Acknowledging galpy¶
If you use galpy in a publication, please cite the following paper
- galpy: A Python Library for Galactic Dynamics, Jo Bovy (2015), Astrophys. J. Supp., 216, 29 (arXiv/1412.3451).
and link to http://github.com/jobovy/galpy. Please also send me a
reference to the paper or send a pull request including your paper in
the list of galpy papers on this page (this page is at
doc/source/index.rst).

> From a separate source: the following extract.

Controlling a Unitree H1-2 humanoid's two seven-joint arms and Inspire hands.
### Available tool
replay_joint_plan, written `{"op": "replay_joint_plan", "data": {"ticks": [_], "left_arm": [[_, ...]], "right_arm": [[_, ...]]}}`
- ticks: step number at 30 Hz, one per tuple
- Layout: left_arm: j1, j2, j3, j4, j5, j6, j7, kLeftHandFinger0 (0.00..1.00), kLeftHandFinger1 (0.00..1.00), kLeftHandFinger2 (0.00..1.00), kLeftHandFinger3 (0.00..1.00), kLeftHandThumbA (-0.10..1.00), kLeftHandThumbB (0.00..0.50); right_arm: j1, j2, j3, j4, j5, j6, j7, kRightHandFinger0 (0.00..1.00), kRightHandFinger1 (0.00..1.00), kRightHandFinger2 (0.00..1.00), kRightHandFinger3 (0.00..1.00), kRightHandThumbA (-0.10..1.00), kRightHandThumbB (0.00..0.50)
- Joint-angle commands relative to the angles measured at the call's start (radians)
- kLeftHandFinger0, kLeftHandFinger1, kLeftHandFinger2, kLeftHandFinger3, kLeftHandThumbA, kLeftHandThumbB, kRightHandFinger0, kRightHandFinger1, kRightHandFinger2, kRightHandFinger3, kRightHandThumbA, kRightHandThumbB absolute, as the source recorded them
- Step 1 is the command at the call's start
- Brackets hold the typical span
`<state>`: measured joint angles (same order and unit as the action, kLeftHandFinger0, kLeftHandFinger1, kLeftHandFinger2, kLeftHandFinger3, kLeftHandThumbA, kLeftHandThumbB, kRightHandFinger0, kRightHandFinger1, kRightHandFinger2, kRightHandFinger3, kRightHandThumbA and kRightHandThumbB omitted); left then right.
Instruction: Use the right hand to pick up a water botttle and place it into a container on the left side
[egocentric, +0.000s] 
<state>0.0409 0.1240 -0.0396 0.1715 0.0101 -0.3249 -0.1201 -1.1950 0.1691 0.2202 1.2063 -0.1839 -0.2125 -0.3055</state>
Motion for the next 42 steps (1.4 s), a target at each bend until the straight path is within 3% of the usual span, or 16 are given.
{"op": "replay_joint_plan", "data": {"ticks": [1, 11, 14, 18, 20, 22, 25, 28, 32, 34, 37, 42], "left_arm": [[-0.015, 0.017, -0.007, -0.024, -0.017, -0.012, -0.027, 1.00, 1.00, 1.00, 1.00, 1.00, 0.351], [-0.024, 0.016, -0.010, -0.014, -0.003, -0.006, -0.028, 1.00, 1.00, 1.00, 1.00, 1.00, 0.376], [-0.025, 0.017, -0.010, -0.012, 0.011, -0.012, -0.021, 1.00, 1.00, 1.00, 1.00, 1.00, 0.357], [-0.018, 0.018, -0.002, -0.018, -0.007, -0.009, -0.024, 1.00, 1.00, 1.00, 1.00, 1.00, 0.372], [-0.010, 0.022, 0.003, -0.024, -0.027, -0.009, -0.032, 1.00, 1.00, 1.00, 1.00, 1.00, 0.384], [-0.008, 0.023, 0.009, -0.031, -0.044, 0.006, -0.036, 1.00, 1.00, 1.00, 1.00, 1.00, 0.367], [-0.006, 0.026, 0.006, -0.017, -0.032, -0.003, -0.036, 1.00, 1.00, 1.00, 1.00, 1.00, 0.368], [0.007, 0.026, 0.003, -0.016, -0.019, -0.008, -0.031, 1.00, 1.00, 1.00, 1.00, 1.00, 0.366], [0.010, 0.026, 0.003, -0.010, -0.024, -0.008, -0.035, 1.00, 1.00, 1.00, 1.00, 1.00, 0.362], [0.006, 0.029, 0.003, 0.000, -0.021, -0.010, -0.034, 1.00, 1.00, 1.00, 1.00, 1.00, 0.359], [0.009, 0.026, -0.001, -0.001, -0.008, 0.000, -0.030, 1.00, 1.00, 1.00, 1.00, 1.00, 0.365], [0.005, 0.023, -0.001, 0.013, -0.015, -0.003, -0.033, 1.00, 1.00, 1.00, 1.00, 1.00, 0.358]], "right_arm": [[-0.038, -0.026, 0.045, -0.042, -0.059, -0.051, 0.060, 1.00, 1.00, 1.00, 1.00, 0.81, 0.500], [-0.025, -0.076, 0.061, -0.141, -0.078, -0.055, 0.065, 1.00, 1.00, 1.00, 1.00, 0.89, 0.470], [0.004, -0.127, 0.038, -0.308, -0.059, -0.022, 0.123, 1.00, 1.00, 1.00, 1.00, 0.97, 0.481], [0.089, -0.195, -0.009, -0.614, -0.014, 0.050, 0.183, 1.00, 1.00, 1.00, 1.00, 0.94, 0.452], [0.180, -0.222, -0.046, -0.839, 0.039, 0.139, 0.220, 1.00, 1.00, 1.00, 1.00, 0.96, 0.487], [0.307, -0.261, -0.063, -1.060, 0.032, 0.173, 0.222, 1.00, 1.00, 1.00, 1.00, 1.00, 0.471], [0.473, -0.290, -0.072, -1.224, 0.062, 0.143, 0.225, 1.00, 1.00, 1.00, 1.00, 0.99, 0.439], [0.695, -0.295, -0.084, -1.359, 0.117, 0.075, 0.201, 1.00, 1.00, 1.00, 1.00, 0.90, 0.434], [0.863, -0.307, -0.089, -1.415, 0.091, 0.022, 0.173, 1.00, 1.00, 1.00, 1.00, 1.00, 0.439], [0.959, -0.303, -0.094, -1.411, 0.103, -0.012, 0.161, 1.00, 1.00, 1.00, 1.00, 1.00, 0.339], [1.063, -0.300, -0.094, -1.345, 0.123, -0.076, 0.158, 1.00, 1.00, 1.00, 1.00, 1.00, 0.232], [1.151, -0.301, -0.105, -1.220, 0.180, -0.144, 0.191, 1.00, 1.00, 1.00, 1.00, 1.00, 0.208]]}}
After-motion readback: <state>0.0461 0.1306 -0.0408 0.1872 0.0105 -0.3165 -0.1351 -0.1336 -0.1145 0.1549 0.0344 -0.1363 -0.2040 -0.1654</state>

Thanks!
When using the galpy.actionAngle.actionAngleAdiabatic and galpy.actionAngle.actionAngleStaeckel modules, please cite 2013ApJ…779..115B in addition to the papers describing the algorithm used. When using galpy.actionAngle.actionAngleIsochroneApprox, please cite 2014ApJ…795…95B, which introduced this technique.